• **Exercise**: In the entries below, find the line with "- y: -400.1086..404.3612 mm" and the line with "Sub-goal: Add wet". Reproduce those two lines and every line between them exactly, and nothing more.

• **Material provided**:
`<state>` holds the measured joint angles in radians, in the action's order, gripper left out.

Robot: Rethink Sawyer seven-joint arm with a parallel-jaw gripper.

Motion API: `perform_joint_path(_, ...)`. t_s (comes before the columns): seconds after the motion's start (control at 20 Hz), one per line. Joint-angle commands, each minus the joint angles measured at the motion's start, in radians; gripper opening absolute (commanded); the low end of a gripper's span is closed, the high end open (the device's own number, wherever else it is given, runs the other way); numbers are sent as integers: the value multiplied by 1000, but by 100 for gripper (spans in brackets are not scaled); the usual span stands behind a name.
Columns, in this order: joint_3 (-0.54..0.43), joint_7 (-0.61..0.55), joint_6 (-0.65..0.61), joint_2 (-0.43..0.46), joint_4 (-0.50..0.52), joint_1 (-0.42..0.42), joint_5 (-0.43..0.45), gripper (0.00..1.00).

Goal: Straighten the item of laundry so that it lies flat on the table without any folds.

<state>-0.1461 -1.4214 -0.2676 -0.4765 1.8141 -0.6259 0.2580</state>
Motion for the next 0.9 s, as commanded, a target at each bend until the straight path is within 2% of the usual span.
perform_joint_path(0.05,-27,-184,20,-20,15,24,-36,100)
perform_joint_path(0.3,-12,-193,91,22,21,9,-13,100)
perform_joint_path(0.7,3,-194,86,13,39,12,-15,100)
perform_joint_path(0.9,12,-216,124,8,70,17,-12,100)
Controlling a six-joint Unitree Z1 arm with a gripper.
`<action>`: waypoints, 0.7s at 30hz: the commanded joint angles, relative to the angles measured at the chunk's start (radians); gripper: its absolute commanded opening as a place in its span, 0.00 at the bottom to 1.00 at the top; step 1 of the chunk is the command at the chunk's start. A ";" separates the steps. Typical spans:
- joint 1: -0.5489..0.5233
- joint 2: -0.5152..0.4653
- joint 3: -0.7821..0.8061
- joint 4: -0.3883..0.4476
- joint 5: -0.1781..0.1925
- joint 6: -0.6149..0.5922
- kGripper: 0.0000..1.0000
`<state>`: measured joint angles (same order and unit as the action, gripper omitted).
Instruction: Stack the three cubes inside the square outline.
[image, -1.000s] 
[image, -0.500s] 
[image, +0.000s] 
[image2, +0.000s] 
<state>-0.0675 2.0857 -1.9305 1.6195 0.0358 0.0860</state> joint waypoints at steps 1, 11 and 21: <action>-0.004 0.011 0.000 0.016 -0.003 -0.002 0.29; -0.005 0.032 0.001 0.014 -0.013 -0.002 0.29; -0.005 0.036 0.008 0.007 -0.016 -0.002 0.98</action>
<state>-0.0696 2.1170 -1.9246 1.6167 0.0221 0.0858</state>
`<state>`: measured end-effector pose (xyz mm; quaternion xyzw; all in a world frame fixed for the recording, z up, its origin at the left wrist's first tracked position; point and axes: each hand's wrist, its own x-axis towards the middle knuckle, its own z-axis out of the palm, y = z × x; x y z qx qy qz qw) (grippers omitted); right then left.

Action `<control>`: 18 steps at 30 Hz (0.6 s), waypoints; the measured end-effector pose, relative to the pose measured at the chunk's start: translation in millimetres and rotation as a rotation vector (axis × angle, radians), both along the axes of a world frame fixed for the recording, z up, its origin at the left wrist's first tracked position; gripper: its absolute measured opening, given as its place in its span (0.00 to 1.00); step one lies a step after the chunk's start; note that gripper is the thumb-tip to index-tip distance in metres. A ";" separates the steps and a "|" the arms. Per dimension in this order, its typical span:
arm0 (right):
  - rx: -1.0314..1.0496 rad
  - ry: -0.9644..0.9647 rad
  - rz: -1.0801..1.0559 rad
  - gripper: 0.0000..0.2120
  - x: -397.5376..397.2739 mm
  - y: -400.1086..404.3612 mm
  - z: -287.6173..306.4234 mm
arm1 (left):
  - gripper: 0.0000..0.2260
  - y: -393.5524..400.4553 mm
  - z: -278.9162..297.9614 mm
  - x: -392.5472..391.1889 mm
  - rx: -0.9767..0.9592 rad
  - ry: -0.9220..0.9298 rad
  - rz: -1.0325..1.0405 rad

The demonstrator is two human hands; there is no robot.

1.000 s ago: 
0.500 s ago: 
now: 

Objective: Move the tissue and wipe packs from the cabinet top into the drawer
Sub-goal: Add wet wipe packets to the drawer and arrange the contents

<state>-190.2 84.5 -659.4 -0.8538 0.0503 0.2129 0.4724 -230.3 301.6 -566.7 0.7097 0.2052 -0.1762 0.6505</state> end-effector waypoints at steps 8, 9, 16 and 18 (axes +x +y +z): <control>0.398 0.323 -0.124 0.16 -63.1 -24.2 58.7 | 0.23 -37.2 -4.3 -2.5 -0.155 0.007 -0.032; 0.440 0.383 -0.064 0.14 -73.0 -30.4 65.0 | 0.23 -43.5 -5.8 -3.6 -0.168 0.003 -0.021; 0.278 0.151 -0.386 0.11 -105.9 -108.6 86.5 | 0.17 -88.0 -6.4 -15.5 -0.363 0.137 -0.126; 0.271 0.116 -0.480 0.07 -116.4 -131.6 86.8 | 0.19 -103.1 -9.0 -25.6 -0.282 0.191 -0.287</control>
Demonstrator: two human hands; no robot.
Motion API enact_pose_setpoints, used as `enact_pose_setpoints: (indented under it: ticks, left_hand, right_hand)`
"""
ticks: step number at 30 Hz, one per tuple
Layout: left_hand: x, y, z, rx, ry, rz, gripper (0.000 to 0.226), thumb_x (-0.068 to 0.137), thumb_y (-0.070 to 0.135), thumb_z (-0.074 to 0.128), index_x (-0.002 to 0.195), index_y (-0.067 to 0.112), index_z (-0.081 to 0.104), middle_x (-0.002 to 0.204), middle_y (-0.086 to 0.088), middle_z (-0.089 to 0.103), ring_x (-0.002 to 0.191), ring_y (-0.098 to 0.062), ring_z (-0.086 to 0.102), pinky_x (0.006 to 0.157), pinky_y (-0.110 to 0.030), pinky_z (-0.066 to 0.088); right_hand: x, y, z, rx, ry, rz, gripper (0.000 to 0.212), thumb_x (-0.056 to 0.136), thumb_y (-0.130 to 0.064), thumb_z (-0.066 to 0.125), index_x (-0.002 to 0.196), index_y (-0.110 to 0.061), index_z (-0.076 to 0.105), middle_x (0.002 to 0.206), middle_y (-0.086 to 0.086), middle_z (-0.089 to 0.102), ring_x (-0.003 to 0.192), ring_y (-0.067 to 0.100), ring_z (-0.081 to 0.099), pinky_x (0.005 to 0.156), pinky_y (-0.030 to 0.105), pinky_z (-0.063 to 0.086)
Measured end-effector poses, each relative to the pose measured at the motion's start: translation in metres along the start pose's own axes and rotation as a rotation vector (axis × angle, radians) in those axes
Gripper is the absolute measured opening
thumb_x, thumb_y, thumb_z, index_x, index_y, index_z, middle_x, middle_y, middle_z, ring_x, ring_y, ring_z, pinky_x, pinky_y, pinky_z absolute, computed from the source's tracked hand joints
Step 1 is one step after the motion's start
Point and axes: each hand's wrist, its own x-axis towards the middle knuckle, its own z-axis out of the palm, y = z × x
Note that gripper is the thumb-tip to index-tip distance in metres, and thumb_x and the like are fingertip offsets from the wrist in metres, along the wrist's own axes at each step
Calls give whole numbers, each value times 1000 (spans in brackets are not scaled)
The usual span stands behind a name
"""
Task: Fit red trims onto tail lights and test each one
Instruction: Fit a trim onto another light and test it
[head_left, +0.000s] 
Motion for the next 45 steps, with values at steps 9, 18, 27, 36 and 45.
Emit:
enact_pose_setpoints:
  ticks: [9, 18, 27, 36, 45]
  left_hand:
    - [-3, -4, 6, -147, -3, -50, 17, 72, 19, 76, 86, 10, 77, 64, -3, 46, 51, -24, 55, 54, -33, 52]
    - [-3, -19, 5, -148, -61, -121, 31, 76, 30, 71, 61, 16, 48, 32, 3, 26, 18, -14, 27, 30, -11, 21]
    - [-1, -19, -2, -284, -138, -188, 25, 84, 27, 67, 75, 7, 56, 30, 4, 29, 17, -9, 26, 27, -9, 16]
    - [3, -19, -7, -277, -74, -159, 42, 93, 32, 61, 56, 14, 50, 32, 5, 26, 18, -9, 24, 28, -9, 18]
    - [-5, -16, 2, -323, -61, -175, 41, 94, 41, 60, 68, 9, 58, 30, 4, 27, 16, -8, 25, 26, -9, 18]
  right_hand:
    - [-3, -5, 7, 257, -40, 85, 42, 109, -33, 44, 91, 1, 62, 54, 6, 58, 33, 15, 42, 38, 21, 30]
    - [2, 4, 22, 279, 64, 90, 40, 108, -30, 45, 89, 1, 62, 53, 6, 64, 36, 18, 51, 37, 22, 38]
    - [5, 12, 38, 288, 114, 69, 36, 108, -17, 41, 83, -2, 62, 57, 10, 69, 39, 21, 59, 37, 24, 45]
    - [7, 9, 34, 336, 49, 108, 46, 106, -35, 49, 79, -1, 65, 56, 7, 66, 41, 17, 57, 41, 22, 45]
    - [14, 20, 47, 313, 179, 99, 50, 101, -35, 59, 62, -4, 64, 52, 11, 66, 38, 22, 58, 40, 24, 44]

• **Output below**:
  - y: -400.1086..404.3612 mm
  - z: -287.6173..306.4234 mm
arm1 (left):
  - gripper: 0.0000..0.2260
  - y: -393.5524..400.4553 mm
  - z: -278.9162..297.9614 mm
  - x: -392.5472..391.1889 mm
  - rx: -0.9767..0.9592 rad
  - ry: -0.9220..0.9298 rad
  - rz: -1.0325..1.0405 rad

The demonstrator is two human hands; there is no robot.

1.000 s ago: 
0.500 s ago: 
now: 

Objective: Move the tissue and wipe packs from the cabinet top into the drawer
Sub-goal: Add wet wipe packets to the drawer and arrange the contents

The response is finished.